_WHAT YOU NEED TO DO_. Only the words of the entries are wanted, repeated exactly and without images.

[Dataset records]
▼
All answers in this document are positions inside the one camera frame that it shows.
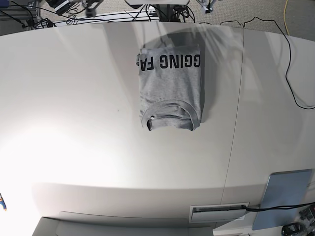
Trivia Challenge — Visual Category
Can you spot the grey T-shirt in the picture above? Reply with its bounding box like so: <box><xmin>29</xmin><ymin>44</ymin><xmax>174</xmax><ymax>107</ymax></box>
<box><xmin>136</xmin><ymin>45</ymin><xmax>202</xmax><ymax>131</ymax></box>

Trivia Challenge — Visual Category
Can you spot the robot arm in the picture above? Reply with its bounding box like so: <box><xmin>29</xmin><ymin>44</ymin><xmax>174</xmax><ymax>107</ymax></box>
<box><xmin>81</xmin><ymin>0</ymin><xmax>103</xmax><ymax>18</ymax></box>
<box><xmin>196</xmin><ymin>0</ymin><xmax>217</xmax><ymax>14</ymax></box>

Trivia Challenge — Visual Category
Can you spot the grey monitor back panel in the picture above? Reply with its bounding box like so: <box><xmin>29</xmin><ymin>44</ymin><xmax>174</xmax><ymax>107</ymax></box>
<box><xmin>252</xmin><ymin>169</ymin><xmax>312</xmax><ymax>231</ymax></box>

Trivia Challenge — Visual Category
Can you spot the black white box device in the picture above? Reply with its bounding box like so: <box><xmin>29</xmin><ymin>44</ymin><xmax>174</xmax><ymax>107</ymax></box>
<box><xmin>46</xmin><ymin>0</ymin><xmax>72</xmax><ymax>11</ymax></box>

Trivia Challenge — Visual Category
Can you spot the black device bottom right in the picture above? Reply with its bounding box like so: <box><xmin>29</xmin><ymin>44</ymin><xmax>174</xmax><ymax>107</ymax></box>
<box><xmin>281</xmin><ymin>222</ymin><xmax>305</xmax><ymax>236</ymax></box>

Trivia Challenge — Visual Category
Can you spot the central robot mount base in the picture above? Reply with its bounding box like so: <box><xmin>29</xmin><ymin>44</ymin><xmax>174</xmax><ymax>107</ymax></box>
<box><xmin>125</xmin><ymin>0</ymin><xmax>190</xmax><ymax>22</ymax></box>

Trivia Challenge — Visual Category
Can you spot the white cable tray slot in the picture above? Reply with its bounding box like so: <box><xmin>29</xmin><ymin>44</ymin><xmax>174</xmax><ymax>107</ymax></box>
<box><xmin>189</xmin><ymin>202</ymin><xmax>249</xmax><ymax>224</ymax></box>

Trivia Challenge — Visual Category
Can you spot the black cable on table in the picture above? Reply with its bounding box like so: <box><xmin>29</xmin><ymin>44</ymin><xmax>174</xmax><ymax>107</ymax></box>
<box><xmin>220</xmin><ymin>16</ymin><xmax>315</xmax><ymax>109</ymax></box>

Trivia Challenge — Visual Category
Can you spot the black monitor cable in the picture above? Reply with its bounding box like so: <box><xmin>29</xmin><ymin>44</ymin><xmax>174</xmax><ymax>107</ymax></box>
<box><xmin>241</xmin><ymin>202</ymin><xmax>315</xmax><ymax>212</ymax></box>

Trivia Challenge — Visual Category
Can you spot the yellow cable on floor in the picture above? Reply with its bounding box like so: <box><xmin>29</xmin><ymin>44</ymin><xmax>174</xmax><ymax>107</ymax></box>
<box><xmin>283</xmin><ymin>0</ymin><xmax>290</xmax><ymax>35</ymax></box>

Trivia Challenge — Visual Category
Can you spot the blue orange tool handle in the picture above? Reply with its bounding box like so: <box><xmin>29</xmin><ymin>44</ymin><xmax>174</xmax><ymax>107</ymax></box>
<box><xmin>0</xmin><ymin>194</ymin><xmax>7</xmax><ymax>211</ymax></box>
▲
_EXPECTED ANSWER_.
All answers in this document are positions inside the one camera frame that it shows.
Trivia Challenge — Visual Category
Can you spot the grey T-shirt in the picture above? Reply with its bounding box like so: <box><xmin>29</xmin><ymin>44</ymin><xmax>174</xmax><ymax>107</ymax></box>
<box><xmin>136</xmin><ymin>45</ymin><xmax>202</xmax><ymax>131</ymax></box>

Trivia Challenge — Visual Category
Can you spot the robot arm in the picture above? Reply with its bounding box like so: <box><xmin>29</xmin><ymin>44</ymin><xmax>174</xmax><ymax>107</ymax></box>
<box><xmin>81</xmin><ymin>0</ymin><xmax>103</xmax><ymax>18</ymax></box>
<box><xmin>196</xmin><ymin>0</ymin><xmax>217</xmax><ymax>14</ymax></box>

Trivia Challenge — Visual Category
Can you spot the grey monitor back panel in the picture above? Reply with its bounding box like so: <box><xmin>29</xmin><ymin>44</ymin><xmax>174</xmax><ymax>107</ymax></box>
<box><xmin>252</xmin><ymin>169</ymin><xmax>312</xmax><ymax>231</ymax></box>

Trivia Challenge — Visual Category
Can you spot the black white box device in the picture above? Reply with its bounding box like so: <box><xmin>29</xmin><ymin>44</ymin><xmax>174</xmax><ymax>107</ymax></box>
<box><xmin>46</xmin><ymin>0</ymin><xmax>72</xmax><ymax>11</ymax></box>

Trivia Challenge — Visual Category
Can you spot the black device bottom right in the picture above? Reply with its bounding box like so: <box><xmin>29</xmin><ymin>44</ymin><xmax>174</xmax><ymax>107</ymax></box>
<box><xmin>281</xmin><ymin>222</ymin><xmax>305</xmax><ymax>236</ymax></box>

Trivia Challenge — Visual Category
Can you spot the central robot mount base in the picture above? Reply with its bounding box like so: <box><xmin>29</xmin><ymin>44</ymin><xmax>174</xmax><ymax>107</ymax></box>
<box><xmin>125</xmin><ymin>0</ymin><xmax>190</xmax><ymax>22</ymax></box>

Trivia Challenge — Visual Category
Can you spot the white cable tray slot in the picture above? Reply with its bounding box like so: <box><xmin>29</xmin><ymin>44</ymin><xmax>174</xmax><ymax>107</ymax></box>
<box><xmin>189</xmin><ymin>202</ymin><xmax>249</xmax><ymax>224</ymax></box>

Trivia Challenge — Visual Category
Can you spot the black cable on table in the picture above? Reply with its bounding box like so: <box><xmin>29</xmin><ymin>44</ymin><xmax>174</xmax><ymax>107</ymax></box>
<box><xmin>220</xmin><ymin>16</ymin><xmax>315</xmax><ymax>109</ymax></box>

Trivia Challenge — Visual Category
Can you spot the black monitor cable in the picture above? Reply with its bounding box like so: <box><xmin>29</xmin><ymin>44</ymin><xmax>174</xmax><ymax>107</ymax></box>
<box><xmin>241</xmin><ymin>202</ymin><xmax>315</xmax><ymax>212</ymax></box>

Trivia Challenge — Visual Category
Can you spot the yellow cable on floor in the picture above? Reply with its bounding box like so: <box><xmin>29</xmin><ymin>44</ymin><xmax>174</xmax><ymax>107</ymax></box>
<box><xmin>283</xmin><ymin>0</ymin><xmax>290</xmax><ymax>35</ymax></box>

Trivia Challenge — Visual Category
Can you spot the blue orange tool handle in the picture above? Reply with its bounding box like so: <box><xmin>29</xmin><ymin>44</ymin><xmax>174</xmax><ymax>107</ymax></box>
<box><xmin>0</xmin><ymin>194</ymin><xmax>7</xmax><ymax>211</ymax></box>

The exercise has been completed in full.